_ACTION ITEM:_ Could you write out, word for word, only the lines from the one containing "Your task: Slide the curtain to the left" through the last line of the data below?

━━━ DATA BLOCK ━━━

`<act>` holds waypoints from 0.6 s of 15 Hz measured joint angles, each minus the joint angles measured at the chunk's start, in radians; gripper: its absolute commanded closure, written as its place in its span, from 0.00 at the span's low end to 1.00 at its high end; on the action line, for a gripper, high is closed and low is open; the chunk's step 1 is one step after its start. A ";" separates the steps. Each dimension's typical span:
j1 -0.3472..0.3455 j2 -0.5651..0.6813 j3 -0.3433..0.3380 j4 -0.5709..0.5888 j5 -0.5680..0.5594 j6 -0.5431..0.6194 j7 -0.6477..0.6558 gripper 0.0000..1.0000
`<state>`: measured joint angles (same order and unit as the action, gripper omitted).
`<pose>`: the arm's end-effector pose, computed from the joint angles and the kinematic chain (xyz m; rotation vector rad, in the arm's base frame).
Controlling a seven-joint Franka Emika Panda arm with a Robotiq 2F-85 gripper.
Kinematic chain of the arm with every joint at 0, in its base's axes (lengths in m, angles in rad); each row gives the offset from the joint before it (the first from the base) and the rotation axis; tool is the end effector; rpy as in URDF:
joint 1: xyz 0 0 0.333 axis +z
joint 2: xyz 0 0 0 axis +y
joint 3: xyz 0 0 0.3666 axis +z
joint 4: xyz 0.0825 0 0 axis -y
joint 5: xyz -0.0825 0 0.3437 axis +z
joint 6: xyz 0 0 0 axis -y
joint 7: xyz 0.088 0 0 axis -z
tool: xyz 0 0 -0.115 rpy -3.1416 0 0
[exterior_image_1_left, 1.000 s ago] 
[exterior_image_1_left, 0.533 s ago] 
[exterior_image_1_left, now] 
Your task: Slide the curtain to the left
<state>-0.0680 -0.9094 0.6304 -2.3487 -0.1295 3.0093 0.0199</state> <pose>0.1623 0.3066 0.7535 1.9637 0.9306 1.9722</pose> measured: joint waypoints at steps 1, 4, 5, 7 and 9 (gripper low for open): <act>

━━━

_SOLUTION TO THIS PROBLEM:_
Your task: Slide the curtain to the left
<state>-0.0680 -0.9094 0.6304 -2.3487 -0.1295 3.0093 0.0199</state> <pose>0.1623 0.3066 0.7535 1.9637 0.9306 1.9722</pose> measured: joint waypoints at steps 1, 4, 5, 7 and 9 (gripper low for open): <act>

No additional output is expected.